Missouri voters on Tuesday overwhelmingly passed a measure that blocks the government from forcing people to buy health insurance and penalizing those who don’t.

Proposition C, one of several challenges to the Obama administration’s Patient Protection and Affordable Care Act, was supported by 71.1 percent of voters in the state’s Aug. 3 primary election.
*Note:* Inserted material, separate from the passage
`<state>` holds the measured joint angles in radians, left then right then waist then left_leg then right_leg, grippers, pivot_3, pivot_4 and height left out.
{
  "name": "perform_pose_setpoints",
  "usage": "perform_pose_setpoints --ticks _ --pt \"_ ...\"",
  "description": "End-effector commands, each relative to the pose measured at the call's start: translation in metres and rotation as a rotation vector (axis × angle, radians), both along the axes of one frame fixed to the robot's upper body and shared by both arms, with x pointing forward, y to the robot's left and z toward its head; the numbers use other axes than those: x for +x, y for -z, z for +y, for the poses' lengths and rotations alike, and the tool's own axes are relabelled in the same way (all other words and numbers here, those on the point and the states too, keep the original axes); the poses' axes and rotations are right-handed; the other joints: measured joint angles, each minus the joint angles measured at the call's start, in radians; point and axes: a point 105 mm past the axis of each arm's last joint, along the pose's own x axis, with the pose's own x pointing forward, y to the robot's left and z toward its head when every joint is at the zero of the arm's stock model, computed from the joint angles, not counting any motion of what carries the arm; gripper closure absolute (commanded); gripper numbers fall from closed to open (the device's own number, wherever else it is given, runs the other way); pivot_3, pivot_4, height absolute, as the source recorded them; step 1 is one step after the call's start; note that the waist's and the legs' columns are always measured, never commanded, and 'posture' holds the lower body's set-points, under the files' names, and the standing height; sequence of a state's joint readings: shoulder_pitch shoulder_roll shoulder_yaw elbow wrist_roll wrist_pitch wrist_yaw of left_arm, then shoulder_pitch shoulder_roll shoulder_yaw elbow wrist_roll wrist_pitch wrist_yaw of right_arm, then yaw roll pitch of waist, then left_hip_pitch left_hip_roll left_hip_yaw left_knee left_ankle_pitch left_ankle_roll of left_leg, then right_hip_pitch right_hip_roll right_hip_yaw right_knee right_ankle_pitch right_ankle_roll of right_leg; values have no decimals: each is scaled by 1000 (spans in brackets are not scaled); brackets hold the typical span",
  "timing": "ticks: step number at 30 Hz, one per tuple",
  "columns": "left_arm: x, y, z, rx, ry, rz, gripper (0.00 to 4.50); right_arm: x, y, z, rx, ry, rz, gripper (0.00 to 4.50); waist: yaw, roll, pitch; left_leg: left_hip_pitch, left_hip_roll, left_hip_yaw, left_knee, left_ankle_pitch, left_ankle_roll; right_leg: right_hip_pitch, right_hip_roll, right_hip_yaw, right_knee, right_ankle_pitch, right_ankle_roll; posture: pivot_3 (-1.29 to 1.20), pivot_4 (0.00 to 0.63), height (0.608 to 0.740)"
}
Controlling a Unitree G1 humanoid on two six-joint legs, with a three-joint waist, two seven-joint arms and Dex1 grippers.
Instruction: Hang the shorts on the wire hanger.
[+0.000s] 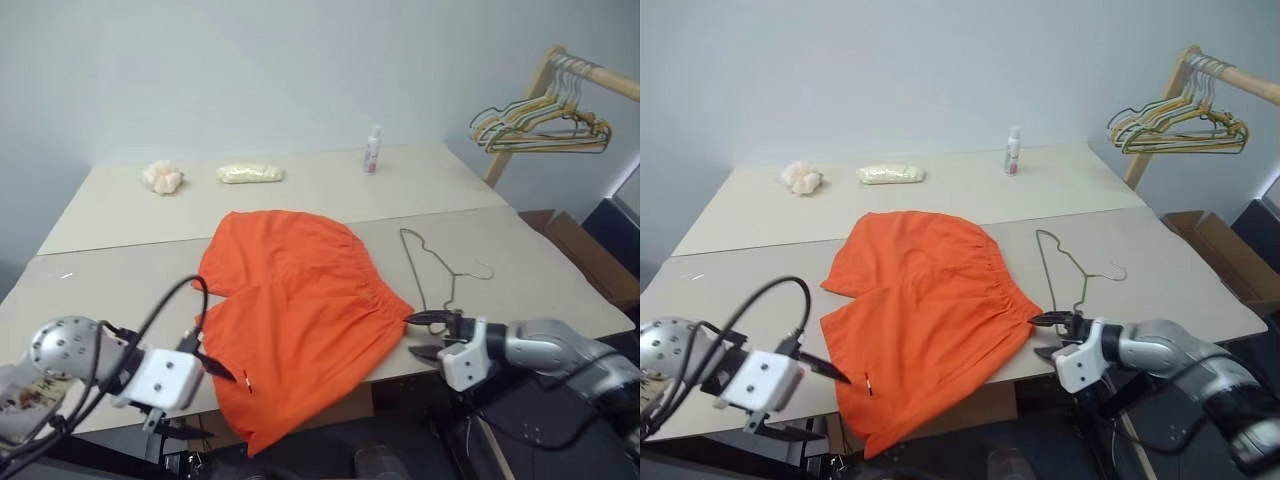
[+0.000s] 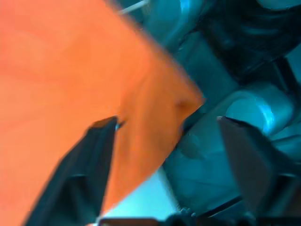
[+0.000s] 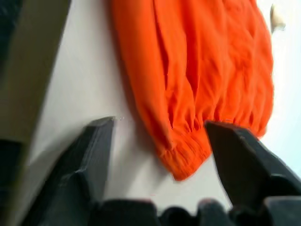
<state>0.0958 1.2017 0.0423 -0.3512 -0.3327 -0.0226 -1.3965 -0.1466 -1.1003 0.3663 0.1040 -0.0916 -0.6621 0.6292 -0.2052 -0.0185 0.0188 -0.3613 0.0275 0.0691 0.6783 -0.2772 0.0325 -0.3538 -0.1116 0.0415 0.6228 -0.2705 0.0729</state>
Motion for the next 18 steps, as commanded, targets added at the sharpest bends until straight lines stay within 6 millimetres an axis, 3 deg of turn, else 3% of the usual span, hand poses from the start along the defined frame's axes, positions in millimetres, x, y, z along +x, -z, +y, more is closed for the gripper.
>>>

The mandate that people buy health insurance is a key component to the federal law, which goes into effect in 2014.

Hailing the vote as a major blow to Democrats, Republicans are touting the referendum as a harbinger of the fall mid-term elections. “ decisive vote against a key provision of ObamaCare, arguably the cornerstone of the Obama presidency, shows how completely detached the Democrat agenda is from the American electorate, and is another reason why Republicans will win back the majority in November,” predicted Michael Steele, chairman of the Republican National Committee, in a statement.

Steele said health reform was a “government takeover,” which Democrats forced down America’s throat, despite opposition. “Missouri sent a clear message to Democrats and the Obama administration that government-run healthcare is a gross overreach of the federal government that needs to be repealed and replaced,” he continued. “In addition to voter disapproval, lawsuits across the country are moving forward and this week, Virginia earned a major legal victory in its effort to challenge the constitutionality of the government’s individual mandate.”

Missouri Democrats dismissed the vote. “This proposition is a meaningless and unconstitutional political ploy by those who want to go back to the days when insurance companies could deny coverage for families with preexisting conditions and charge exorbitant premiums,” said Ryan Hobart, spokesman for the Missouri Democratic Party in a statement e-mailed to the AFRO. “The proposition will have no legal impact, which is why the Democratic Party’s focus this fall will be on electing Democratic candidates who share our vision of turning around this economy not engaging in pointless political games.”

Robert Smith, professor of political science at San Francisco State University, said given the increasing support for Obama’s health care reform – and better understanding of the legislation – the Missouri vote and health care reform in general will not have the impact Republicans claim.

“It will be a wash in the November elections,” he said of health care’s impact. “The elections will be largely about the employment rate and the economy.”